• WHAT IS NEEDED
Among the entries, which lines carry the string "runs"? Copy every one.

• DATA PROVIDED
* * *
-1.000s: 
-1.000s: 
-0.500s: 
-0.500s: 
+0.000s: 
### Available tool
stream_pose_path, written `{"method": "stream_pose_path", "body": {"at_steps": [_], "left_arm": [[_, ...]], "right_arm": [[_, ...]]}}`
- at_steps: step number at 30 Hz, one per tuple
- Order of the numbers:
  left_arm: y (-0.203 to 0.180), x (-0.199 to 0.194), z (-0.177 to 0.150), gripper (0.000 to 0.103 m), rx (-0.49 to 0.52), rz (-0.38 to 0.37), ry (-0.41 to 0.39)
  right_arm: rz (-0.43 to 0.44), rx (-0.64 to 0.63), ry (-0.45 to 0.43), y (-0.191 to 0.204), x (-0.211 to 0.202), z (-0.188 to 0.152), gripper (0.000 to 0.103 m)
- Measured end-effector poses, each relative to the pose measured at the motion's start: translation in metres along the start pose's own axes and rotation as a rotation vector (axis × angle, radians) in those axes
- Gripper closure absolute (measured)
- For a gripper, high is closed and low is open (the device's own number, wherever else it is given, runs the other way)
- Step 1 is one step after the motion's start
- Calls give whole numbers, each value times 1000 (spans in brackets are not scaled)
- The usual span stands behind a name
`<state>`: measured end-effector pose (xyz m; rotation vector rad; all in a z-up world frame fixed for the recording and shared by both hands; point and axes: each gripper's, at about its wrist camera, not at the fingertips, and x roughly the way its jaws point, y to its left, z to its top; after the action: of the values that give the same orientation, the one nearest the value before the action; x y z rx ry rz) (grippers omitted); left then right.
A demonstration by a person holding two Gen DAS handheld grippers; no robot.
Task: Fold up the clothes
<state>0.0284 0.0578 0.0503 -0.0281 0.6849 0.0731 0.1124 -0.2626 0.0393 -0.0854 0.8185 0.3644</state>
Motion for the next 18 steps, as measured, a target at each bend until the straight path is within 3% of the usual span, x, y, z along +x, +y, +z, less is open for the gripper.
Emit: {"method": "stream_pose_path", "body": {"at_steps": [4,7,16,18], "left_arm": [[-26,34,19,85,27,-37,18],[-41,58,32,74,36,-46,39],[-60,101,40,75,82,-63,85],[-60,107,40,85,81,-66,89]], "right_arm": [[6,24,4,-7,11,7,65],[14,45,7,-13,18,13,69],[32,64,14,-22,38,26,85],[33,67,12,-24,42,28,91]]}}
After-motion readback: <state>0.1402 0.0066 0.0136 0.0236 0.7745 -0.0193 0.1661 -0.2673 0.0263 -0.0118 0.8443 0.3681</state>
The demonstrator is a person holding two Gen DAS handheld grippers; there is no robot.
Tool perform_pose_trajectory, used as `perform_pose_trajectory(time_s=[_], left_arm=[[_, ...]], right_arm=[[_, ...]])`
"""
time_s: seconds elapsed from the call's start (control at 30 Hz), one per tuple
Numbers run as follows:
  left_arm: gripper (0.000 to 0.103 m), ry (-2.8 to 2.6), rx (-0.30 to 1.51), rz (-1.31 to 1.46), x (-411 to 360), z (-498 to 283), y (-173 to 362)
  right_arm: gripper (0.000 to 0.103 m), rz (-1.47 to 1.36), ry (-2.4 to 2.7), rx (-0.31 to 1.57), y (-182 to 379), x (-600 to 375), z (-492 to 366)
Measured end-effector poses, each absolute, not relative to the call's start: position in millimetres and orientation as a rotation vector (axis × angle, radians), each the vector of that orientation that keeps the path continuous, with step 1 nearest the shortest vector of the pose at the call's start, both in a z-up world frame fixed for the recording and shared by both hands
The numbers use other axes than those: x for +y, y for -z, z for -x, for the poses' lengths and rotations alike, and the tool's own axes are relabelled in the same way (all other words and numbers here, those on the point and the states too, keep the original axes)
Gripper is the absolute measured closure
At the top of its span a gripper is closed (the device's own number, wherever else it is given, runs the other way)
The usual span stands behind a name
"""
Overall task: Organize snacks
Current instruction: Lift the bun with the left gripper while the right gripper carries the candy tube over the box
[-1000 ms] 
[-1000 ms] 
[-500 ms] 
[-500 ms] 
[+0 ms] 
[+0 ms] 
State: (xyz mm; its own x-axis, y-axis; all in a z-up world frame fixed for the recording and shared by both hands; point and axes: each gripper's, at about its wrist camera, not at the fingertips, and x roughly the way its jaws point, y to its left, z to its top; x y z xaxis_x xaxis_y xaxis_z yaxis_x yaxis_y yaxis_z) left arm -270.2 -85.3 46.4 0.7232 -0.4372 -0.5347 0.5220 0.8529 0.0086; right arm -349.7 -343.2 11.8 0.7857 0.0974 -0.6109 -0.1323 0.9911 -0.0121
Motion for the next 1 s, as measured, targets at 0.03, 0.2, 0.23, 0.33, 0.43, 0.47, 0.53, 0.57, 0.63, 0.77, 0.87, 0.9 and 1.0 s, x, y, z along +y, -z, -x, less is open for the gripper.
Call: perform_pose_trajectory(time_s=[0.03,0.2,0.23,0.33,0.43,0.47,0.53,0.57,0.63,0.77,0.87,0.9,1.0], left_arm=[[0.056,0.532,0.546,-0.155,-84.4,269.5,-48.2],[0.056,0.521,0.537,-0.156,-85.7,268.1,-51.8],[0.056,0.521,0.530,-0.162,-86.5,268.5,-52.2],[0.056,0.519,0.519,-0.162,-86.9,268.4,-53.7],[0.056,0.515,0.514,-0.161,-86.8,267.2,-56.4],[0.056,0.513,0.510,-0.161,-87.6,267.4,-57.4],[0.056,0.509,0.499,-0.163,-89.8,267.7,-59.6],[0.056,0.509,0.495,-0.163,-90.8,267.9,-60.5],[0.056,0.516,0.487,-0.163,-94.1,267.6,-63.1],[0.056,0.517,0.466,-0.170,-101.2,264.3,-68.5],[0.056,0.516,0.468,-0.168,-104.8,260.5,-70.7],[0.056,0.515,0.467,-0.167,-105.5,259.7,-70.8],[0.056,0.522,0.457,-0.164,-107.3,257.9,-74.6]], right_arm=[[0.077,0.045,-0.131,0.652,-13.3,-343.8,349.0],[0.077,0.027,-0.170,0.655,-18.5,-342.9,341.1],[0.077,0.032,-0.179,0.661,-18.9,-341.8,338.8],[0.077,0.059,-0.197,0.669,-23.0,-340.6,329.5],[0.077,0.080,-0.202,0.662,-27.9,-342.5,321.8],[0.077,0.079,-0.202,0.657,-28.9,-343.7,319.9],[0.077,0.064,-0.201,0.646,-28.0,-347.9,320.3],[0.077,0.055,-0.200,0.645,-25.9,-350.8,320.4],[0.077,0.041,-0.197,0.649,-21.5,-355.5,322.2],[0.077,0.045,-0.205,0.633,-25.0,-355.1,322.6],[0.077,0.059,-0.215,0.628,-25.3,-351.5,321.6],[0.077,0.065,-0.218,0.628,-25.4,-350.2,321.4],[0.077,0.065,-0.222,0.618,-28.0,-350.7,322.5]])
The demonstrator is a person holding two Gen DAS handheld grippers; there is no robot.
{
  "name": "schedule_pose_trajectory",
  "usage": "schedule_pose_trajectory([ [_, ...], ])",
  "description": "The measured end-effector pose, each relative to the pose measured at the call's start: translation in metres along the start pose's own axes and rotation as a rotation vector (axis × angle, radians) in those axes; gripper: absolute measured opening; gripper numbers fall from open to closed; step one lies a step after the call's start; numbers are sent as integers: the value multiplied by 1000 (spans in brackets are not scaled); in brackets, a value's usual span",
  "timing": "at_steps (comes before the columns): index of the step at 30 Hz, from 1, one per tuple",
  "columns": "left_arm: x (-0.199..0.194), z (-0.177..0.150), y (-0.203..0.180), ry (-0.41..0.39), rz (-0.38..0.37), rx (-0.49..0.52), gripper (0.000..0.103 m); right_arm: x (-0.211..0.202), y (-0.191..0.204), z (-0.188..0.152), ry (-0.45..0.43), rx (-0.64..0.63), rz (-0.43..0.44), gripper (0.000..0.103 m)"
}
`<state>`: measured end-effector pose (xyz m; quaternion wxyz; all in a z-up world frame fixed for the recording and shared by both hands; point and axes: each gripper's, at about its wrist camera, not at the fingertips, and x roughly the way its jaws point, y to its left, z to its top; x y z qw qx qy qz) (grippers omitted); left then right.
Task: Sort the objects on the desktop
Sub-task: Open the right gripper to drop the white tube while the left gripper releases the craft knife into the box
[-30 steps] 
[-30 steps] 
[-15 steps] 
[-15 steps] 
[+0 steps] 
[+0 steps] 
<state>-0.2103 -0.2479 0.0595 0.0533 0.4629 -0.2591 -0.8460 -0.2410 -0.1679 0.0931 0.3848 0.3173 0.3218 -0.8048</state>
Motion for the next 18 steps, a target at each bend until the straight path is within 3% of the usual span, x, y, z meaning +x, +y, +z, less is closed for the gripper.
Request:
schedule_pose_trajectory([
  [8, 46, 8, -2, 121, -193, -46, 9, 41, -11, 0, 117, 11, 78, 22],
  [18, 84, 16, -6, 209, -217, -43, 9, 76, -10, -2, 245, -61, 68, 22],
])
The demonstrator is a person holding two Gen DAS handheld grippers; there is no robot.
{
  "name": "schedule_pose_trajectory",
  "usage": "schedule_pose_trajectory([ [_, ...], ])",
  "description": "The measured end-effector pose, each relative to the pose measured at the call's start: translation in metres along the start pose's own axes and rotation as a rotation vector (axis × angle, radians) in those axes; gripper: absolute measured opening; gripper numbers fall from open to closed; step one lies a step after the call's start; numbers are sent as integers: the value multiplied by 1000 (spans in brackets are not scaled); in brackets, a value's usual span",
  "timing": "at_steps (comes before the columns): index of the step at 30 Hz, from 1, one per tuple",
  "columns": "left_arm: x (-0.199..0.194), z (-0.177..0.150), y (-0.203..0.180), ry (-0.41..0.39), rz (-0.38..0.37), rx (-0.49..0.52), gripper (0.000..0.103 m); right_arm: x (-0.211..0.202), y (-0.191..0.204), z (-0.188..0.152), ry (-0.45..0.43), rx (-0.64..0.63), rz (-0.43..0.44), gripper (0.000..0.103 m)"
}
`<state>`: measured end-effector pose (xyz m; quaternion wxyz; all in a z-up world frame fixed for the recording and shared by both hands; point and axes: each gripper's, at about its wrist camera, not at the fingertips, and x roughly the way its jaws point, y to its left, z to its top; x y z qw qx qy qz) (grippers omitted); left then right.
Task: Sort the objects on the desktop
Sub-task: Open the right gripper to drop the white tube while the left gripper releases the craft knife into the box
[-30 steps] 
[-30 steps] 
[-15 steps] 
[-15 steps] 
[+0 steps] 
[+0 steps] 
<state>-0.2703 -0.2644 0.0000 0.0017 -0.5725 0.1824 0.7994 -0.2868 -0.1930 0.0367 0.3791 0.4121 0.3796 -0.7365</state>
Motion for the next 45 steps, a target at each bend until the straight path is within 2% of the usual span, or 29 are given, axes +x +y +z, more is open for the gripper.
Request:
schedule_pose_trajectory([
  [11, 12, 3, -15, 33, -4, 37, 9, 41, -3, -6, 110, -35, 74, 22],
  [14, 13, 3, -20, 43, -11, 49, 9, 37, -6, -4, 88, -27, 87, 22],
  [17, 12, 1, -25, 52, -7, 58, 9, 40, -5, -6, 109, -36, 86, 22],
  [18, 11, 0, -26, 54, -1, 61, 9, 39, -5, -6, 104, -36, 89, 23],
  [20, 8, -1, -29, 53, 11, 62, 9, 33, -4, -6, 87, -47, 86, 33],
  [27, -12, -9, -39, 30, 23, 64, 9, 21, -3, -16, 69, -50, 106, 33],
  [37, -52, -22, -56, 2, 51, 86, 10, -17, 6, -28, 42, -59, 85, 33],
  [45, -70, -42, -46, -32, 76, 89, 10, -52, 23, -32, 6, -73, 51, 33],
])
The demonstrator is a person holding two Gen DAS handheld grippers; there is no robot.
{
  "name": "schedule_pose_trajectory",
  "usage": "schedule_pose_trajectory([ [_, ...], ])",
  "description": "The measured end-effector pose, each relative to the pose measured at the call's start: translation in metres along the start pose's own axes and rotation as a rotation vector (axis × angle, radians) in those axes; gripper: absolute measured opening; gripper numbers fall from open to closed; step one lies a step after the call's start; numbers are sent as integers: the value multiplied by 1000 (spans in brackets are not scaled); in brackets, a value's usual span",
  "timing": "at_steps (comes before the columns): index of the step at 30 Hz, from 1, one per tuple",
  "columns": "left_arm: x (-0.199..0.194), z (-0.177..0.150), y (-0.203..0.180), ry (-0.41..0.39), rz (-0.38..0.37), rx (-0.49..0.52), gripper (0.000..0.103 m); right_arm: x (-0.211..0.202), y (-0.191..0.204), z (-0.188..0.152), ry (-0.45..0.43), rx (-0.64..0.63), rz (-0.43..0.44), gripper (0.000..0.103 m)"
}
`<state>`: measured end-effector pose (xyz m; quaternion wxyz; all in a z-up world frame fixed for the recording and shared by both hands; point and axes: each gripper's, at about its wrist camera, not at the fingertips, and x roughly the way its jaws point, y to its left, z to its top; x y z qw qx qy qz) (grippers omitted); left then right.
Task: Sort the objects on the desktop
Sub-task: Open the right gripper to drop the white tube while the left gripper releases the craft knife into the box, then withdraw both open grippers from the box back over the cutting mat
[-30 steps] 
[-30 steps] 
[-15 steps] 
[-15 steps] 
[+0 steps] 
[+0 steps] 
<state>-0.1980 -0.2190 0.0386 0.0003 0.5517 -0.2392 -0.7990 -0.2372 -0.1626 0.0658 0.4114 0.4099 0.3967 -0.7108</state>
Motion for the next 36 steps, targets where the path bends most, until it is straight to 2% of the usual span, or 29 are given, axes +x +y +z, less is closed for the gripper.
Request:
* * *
• COMPLETED TASK
- For a gripper, high is closed and low is open (the device's own number, wherever else it is given, runs the other way)
At the top of its span a gripper is closed (the device's own number, wherever else it is given, runs the other way)

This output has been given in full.